Exercise description: Copy each line of the records that includes "white".

Top of Entries shown

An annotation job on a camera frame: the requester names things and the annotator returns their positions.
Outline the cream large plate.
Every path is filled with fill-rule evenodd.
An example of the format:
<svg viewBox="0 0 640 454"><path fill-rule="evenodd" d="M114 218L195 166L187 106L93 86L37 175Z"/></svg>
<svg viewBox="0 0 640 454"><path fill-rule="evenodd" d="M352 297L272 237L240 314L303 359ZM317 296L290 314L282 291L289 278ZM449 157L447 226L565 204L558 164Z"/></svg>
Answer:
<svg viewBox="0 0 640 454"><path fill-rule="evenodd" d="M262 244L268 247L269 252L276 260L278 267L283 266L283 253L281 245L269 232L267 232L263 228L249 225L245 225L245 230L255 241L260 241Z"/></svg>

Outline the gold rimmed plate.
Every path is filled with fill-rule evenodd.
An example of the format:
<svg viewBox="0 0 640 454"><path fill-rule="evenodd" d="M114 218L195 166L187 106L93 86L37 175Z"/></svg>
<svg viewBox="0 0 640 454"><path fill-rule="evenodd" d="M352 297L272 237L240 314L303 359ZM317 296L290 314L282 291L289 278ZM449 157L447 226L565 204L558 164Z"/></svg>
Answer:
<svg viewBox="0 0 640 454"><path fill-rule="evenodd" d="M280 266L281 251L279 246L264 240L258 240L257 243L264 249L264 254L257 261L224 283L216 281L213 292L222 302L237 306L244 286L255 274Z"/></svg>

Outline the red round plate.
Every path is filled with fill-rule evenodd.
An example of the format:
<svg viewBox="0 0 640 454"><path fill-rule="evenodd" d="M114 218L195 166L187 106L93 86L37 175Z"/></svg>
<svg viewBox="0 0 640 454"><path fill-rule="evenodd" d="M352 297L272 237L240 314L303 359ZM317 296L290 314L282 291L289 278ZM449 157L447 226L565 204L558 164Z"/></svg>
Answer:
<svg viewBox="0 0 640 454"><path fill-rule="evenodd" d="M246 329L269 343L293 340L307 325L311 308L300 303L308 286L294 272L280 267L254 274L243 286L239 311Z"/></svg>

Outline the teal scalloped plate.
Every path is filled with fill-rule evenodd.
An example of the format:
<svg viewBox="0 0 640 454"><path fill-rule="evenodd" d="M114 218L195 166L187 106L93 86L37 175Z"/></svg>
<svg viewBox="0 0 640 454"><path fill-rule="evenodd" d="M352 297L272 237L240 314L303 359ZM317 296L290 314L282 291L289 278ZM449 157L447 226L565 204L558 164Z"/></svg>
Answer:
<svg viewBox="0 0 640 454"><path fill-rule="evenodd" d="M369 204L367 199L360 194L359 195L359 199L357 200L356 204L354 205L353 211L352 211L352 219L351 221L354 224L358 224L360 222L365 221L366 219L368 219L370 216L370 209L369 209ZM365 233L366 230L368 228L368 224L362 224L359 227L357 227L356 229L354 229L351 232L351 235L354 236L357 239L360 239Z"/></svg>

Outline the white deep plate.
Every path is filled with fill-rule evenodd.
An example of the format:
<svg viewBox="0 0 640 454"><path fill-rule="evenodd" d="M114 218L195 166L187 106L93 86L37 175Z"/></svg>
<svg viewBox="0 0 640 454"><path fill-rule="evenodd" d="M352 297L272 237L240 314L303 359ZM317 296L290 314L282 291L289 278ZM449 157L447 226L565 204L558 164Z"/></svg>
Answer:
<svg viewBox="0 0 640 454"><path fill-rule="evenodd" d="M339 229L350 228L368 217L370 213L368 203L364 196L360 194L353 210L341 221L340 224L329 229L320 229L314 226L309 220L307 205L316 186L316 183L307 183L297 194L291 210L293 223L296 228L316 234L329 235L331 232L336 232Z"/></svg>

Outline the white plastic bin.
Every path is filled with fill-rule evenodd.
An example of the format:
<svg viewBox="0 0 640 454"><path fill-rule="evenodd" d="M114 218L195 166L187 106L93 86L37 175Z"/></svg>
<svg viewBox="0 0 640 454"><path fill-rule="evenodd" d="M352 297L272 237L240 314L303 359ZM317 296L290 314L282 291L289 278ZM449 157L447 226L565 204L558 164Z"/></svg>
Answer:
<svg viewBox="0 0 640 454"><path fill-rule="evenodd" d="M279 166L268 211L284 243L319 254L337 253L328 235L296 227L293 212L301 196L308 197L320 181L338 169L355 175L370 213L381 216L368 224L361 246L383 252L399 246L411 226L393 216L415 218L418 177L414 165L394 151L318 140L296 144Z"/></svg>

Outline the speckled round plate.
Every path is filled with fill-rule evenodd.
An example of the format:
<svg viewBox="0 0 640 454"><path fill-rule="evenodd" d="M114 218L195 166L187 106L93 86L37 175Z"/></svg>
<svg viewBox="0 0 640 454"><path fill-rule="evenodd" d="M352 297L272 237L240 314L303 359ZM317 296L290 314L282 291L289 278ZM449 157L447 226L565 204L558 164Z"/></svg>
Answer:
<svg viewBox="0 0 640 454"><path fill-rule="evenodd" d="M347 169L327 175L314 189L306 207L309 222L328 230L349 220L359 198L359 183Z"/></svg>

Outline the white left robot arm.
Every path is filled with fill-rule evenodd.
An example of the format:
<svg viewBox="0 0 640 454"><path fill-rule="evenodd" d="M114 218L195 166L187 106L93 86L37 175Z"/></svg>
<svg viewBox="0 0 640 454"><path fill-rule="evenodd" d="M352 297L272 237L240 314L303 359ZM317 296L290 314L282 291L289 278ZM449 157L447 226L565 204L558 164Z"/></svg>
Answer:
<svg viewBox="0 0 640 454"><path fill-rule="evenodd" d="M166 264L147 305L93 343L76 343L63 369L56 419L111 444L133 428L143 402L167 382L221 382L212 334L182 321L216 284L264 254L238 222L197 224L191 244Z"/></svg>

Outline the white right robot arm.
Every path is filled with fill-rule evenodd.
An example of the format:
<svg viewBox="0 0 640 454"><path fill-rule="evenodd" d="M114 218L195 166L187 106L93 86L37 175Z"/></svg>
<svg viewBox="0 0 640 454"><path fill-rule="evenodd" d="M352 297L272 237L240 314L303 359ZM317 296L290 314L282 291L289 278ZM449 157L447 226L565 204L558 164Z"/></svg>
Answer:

Bottom of Entries shown

Exercise answer:
Outline the white deep plate.
Outline the white plastic bin.
Outline the white left robot arm.
Outline the white right robot arm.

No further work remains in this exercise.